Publié le 26 octobre 2017

Décès de M. Henri Hours, archiviste du diocèse de Lyon

« Ce n’est pas au moment où je parais devant mon Juge que l’on va me tresser des couronnes sur la terre. » Cet avertissement comminatoire, ses enfants, ses proches, ses amis l’ont entendu à maintes reprises. Nous allons l’enfreindre. Le mieux est donc de partir de cette parole pour définir la personnalité d’Henri Hours. Pourquoi tant d’hostilité à l’égard de ce rite du témoignage qui s’est immiscé dans la nouvelle liturgie des défunts, le plus souvent incongru, il faut bien le dire ? Henri Hours était un homme qui n’avait rien de lénifiant, moins encore de bêtifiant. Il n’était pas de ceux qui arrondissent les angles.

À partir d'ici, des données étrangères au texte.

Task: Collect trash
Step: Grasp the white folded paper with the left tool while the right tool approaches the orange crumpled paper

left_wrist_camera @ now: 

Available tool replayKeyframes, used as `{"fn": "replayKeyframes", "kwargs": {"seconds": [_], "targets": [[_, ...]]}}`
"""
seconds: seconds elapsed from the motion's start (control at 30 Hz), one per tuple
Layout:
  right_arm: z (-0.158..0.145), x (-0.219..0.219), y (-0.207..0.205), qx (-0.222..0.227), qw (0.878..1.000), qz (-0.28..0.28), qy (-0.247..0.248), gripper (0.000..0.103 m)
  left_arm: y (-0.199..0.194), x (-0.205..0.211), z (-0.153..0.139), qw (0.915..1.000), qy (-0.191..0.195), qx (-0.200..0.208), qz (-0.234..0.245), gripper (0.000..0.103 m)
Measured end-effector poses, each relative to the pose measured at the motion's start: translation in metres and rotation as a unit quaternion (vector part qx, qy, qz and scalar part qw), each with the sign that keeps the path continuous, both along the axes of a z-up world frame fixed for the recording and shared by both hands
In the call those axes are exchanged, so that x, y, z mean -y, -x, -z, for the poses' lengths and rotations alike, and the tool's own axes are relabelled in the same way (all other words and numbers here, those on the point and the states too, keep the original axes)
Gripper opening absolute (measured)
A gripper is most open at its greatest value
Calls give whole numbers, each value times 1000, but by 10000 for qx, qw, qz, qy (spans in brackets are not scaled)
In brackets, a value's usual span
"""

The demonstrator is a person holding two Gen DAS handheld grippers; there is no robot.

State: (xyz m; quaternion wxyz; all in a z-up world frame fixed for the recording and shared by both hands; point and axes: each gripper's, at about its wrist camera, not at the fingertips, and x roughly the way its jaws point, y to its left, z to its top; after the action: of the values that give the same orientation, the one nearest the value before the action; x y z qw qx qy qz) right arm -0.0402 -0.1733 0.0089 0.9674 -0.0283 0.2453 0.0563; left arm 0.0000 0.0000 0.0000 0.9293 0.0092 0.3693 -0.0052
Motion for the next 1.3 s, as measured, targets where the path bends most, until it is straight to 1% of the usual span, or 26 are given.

Arêtes vives, propos tranchés. Sans concession sur l’essentiel. Quel était l’essentiel ? La Vérité. Quelle Vérité ? Non pas celle de Pirandello : À chacun sa vérité. Non plus celle du procurateur de Judée : Qu’est-ce que la vérité ? Henri Hours s’était engagé une fois pour toutes sur la parole de Celui qui était en face du procurateur : Je suis la Vérité. Enseignements et commandements de l’Église ne souffrent pas d’accommodements. Le catéchisme n’est pas une mythologie. Au moment où je parais devant mon Juge… Jugement particulier, jugement dernier ne sont pas des fables.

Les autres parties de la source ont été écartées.